Task to complete: Show the lines below that contain the string "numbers".

Records to process:

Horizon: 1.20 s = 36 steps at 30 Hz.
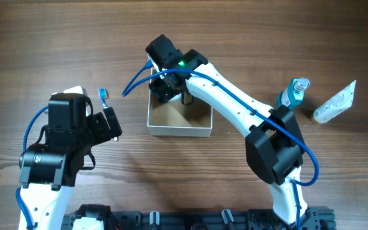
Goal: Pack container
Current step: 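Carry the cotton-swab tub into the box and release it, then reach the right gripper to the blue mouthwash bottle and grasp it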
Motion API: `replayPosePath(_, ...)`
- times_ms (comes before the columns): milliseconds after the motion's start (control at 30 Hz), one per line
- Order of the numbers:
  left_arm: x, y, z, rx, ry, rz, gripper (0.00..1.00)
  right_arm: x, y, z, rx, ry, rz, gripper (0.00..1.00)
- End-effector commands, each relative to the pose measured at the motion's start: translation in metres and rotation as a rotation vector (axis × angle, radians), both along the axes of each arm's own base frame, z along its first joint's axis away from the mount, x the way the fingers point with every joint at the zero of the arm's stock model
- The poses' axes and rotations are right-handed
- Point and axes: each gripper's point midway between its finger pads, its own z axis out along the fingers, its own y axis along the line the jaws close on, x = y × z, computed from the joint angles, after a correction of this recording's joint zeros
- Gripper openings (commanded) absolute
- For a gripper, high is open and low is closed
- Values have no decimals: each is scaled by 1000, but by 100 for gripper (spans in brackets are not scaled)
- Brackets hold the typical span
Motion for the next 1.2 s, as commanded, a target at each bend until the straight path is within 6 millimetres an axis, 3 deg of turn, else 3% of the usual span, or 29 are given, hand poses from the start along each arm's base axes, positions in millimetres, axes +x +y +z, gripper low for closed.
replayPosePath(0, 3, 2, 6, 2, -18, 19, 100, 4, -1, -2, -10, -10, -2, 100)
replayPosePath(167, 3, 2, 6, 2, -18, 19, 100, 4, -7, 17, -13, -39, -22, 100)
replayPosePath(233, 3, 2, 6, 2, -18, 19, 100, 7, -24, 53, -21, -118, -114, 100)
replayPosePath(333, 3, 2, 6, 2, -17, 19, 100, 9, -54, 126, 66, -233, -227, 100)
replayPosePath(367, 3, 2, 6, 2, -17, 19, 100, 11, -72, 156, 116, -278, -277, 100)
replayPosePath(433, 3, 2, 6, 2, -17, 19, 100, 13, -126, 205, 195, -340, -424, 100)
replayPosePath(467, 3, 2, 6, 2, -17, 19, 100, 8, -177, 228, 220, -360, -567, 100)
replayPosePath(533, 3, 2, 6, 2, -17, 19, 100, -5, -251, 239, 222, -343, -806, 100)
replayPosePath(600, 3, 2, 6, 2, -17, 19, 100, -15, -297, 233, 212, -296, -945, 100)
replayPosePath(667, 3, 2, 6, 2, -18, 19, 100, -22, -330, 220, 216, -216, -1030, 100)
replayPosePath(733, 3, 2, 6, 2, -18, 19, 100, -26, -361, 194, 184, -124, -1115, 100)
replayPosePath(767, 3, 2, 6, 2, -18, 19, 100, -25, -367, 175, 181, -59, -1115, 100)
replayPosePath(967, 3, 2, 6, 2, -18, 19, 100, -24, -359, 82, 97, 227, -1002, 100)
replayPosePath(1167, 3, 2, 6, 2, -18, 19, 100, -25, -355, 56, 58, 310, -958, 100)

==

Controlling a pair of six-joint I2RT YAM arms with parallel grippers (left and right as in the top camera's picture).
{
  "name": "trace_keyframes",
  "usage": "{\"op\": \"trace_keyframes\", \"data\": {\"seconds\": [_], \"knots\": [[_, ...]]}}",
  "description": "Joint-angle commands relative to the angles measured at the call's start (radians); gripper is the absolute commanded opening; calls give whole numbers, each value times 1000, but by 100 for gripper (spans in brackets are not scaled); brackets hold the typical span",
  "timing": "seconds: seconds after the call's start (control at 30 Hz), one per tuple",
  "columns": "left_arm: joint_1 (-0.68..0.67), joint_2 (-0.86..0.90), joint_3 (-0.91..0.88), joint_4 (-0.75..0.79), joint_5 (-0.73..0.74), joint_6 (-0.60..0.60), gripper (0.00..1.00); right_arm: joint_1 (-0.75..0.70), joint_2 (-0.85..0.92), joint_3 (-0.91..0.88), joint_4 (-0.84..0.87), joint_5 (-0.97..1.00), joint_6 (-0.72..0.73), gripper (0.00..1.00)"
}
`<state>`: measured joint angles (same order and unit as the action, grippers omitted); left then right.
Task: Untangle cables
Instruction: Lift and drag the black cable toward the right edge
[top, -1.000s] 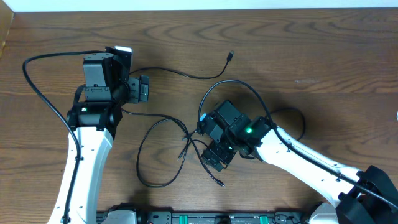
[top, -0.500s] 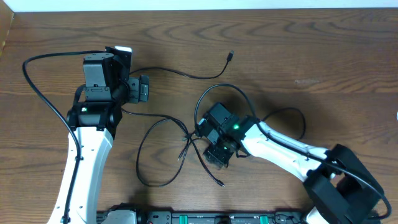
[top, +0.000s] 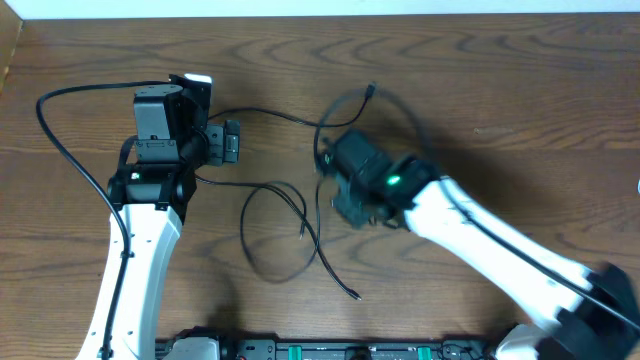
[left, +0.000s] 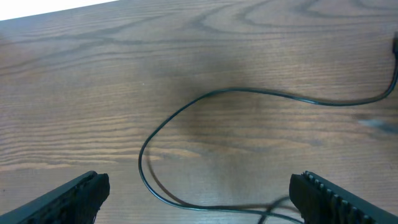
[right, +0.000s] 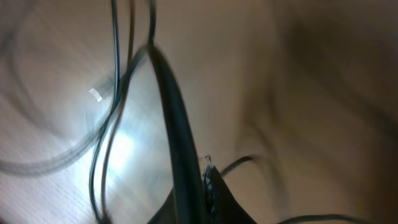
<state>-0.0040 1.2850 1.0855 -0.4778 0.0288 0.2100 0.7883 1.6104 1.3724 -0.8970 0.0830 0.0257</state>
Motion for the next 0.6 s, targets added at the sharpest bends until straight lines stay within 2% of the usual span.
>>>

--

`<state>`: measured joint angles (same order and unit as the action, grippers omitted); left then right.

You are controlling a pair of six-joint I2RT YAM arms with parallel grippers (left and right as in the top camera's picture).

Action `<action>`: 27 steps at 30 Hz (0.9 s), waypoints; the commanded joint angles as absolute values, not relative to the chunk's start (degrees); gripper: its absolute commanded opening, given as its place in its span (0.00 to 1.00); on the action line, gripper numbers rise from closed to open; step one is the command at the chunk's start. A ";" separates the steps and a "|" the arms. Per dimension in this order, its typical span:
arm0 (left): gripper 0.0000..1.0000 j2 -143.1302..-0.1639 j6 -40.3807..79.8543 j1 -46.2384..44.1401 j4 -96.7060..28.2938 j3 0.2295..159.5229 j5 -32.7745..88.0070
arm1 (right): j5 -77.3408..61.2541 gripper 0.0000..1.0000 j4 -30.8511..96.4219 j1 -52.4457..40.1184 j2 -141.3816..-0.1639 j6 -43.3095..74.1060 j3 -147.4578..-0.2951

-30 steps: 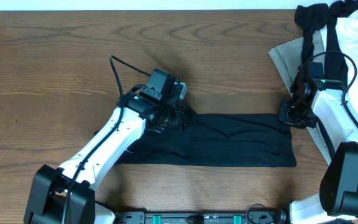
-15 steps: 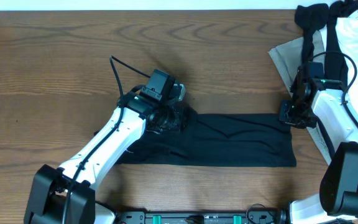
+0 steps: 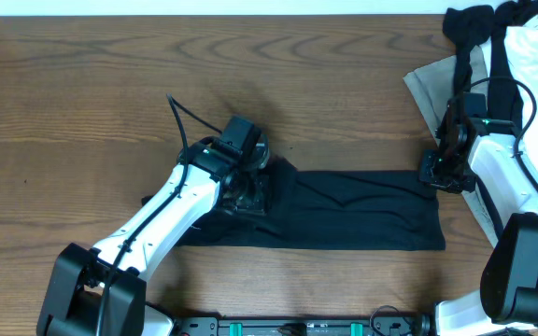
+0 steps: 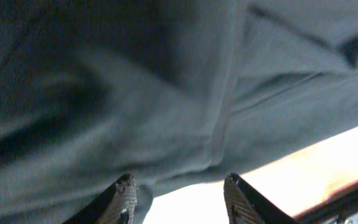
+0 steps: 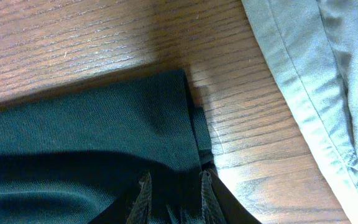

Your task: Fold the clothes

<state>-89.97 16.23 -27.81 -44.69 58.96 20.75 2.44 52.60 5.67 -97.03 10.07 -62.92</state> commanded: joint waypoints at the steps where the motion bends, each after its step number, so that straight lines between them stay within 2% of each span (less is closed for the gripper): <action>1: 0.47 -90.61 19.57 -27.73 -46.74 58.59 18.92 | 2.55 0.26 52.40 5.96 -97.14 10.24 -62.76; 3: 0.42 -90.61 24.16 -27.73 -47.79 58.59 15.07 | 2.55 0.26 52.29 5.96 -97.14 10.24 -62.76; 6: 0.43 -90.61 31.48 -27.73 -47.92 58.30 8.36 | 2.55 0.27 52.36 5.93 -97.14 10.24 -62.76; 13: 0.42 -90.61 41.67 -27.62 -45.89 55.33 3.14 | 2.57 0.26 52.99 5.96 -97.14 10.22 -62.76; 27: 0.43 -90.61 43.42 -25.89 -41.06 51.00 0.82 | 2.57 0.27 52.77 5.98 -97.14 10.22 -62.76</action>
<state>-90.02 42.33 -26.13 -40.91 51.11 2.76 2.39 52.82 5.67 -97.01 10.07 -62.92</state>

Solution for this problem:
- Order of the numbers:
  "description": "Joint-angle commands relative to the angles measured at the call's start (radians); gripper is the absolute commanded opening; calls give whole numbers, each value times 1000, but by 100 for gripper (spans in brackets are not scaled); brackets hold the typical span",
Action `<action>`: 27 steps at 30 Hz (0.9 s), waypoints; the commanded joint angles as absolute values, not relative to the chunk's start (degrees); gripper: its absolute commanded opening, given as its place in its span (0.00 to 1.00); on the action line, gripper numbers rise from closed to open; step one is the command at the chunk's start. A ";" separates the steps and a "|" the arms. Per dimension in this order, its typical span:

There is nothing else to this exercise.